** Opening Information shown block **

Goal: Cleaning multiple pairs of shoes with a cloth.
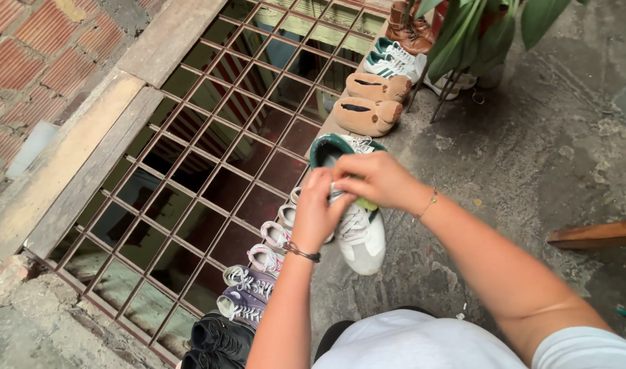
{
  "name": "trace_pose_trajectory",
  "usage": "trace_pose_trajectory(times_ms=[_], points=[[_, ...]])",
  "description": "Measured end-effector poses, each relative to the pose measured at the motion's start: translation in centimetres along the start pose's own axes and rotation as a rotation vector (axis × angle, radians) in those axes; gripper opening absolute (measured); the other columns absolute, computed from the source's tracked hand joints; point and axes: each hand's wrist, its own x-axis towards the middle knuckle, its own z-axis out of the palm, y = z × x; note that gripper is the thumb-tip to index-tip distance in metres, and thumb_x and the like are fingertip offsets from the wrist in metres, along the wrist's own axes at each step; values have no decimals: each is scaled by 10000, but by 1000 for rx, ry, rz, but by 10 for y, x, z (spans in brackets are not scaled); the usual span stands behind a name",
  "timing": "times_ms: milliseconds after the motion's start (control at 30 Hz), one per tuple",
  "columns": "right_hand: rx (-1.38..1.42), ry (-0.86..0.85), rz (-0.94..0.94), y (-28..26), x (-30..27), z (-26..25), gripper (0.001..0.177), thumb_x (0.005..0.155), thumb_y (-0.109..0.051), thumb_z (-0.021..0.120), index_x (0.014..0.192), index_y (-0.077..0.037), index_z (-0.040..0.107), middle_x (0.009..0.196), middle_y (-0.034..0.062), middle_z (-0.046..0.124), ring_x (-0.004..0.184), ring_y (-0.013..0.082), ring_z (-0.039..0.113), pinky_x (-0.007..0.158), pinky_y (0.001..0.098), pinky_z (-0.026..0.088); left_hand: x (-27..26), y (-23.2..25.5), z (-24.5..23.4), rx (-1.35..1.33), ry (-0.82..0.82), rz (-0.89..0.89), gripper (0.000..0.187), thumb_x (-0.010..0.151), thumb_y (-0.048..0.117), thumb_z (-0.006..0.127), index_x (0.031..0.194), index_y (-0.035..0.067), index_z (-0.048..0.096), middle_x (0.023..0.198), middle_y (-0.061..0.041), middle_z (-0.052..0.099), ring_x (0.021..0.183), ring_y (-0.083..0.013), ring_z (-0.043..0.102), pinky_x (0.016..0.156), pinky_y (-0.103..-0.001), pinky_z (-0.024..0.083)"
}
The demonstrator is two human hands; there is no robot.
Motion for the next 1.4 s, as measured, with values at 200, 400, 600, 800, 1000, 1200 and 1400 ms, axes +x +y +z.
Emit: trace_pose_trajectory(times_ms=[200, 400, 600, 800, 1000, 1200, 1400], points=[[741, 733, 283, 66, -29, -15, 220, 1141, -173, 600, 1250, 16, 628, 1113, 111, 717, 985, 193, 684, 904, 365, 598, -20, -22, 27, -648, 56, -407, 201, 979, 159, 665, 1095, -5, 684, 942, 9, 687, 851, -62, 588, 768, -230, 491], [-252, 328, 5, -3, -48, 33, 596, 909, 7, 583, 1492, 57, 469, 1574, 255, 429, 1434, 374, 462, 1161, 430, 428, -16, -15, 61, -730, 425, -424, 166, 1004, 134, 623, 1060, -16, 669, 942, 11, 683, 849, -54, 588, 758, -230, 504], [-455, 162, -69, 9, -116, 61, 474, 896, -5, 626, 1364, -74, 607, 1485, 115, 592, 1359, 308, 604, 1090, 412, 477, -16, -30, 57, -505, 494, -381, 166, 1013, 132, 628, 947, -19, 646, 907, -9, 676, 830, -54, 566, 751, -230, 495], [-287, 325, -114, -34, -71, 2, 505, 767, -66, 728, 1253, 6, 612, 1240, 175, 600, 1099, 385, 621, 946, 440, 515, -10, -3, 44, -406, 385, -356, 169, 1010, 147, 640, 936, -5, 634, 837, 2, 643, 783, -56, 532, 692, -241, 470], [-294, -104, -472, -18, -22, -42, 364, 757, -78, 743, 1102, -60, 632, 1236, 91, 656, 1019, 308, 628, 873, 408, 534, -20, 18, 28, -268, 284, -280, 178, 985, 135, 671, 890, -8, 624, 755, -58, 601, 721, -93, 522, 643, -280, 453], [-443, -111, -457, -26, -9, -26, 239, 894, -245, 786, 1056, -130, 655, 896, 15, 625, 815, 266, 631, 712, 410, 516, -27, 40, 3, -93, 306, -217, 163, 952, 125, 672, 889, -18, 622, 774, -147, 623, 655, -207, 597, 592, -328, 468], [-540, -200, -511, -56, 1, -9, 343, 727, -246, 746, 1050, -145, 689, 807, 27, 591, 721, 279, 648, 613, 433, 505, -43, 31, -18, -82, 263, -262, 183, 931, 142, 692, 872, -21, 634, 763, -148, 630, 594, -223, 591, 550, -331, 455]])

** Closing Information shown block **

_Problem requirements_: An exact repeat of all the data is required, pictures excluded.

_Final answer_:
Goal: Cleaning multiple pairs of shoes with a cloth.
{
  "name": "trace_pose_trajectory",
  "usage": "trace_pose_trajectory(times_ms=[_], points=[[_, ...]])",
  "description": "Measured end-effector poses, each relative to the pose measured at the motion's start: translation in centimetres along the start pose's own axes and rotation as a rotation vector (axis × angle, radians) in those axes; gripper opening absolute (measured); the other columns absolute, computed from the source's tracked hand joints; point and axes: each hand's wrist, its own x-axis towards the middle knuckle, its own z-axis out of the palm, y = z × x; note that gripper is the thumb-tip to index-tip distance in metres, and thumb_x and the like are fingertip offsets from the wrist in metres, along the wrist's own axes at each step; values have no decimals: each is scaled by 10000, but by 1000 for rx, ry, rz, but by 10 for y, x, z (spans in brackets are not scaled); the usual span stands behind a name",
  "timing": "times_ms: milliseconds after the motion's start (control at 30 Hz), one per tuple",
  "columns": "right_hand: rx (-1.38..1.42), ry (-0.86..0.85), rz (-0.94..0.94), y (-28..26), x (-30..27), z (-26..25), gripper (0.001..0.177), thumb_x (0.005..0.155), thumb_y (-0.109..0.051), thumb_z (-0.021..0.120), index_x (0.014..0.192), index_y (-0.077..0.037), index_z (-0.040..0.107), middle_x (0.009..0.196), middle_y (-0.034..0.062), middle_z (-0.046..0.124), ring_x (-0.004..0.184), ring_y (-0.013..0.082), ring_z (-0.039..0.113), pinky_x (-0.007..0.158), pinky_y (0.001..0.098), pinky_z (-0.026..0.088); left_hand: x (-27..26), y (-23.2..25.5), z (-24.5..23.4), rx (-1.35..1.33), ry (-0.82..0.82), rz (-0.89..0.89), gripper (0.000..0.187), thumb_x (-0.010..0.151), thumb_y (-0.048..0.117), thumb_z (-0.006..0.127), index_x (0.031..0.194), index_y (-0.035..0.067), index_z (-0.048..0.096), middle_x (0.023..0.198), middle_y (-0.061..0.041), middle_z (-0.052..0.099), ring_x (0.021..0.183), ring_y (-0.083..0.013), ring_z (-0.043..0.102), pinky_x (0.016..0.156), pinky_y (-0.103..-0.001), pinky_z (-0.024..0.083)"
}
The demonstrator is two human hands; there is no robot.
Motion for the next 1.4 s, as measured, with values at 200, 400, 600, 800, 1000, 1200 and 1400 ms, axes +x +y +z.
Emit: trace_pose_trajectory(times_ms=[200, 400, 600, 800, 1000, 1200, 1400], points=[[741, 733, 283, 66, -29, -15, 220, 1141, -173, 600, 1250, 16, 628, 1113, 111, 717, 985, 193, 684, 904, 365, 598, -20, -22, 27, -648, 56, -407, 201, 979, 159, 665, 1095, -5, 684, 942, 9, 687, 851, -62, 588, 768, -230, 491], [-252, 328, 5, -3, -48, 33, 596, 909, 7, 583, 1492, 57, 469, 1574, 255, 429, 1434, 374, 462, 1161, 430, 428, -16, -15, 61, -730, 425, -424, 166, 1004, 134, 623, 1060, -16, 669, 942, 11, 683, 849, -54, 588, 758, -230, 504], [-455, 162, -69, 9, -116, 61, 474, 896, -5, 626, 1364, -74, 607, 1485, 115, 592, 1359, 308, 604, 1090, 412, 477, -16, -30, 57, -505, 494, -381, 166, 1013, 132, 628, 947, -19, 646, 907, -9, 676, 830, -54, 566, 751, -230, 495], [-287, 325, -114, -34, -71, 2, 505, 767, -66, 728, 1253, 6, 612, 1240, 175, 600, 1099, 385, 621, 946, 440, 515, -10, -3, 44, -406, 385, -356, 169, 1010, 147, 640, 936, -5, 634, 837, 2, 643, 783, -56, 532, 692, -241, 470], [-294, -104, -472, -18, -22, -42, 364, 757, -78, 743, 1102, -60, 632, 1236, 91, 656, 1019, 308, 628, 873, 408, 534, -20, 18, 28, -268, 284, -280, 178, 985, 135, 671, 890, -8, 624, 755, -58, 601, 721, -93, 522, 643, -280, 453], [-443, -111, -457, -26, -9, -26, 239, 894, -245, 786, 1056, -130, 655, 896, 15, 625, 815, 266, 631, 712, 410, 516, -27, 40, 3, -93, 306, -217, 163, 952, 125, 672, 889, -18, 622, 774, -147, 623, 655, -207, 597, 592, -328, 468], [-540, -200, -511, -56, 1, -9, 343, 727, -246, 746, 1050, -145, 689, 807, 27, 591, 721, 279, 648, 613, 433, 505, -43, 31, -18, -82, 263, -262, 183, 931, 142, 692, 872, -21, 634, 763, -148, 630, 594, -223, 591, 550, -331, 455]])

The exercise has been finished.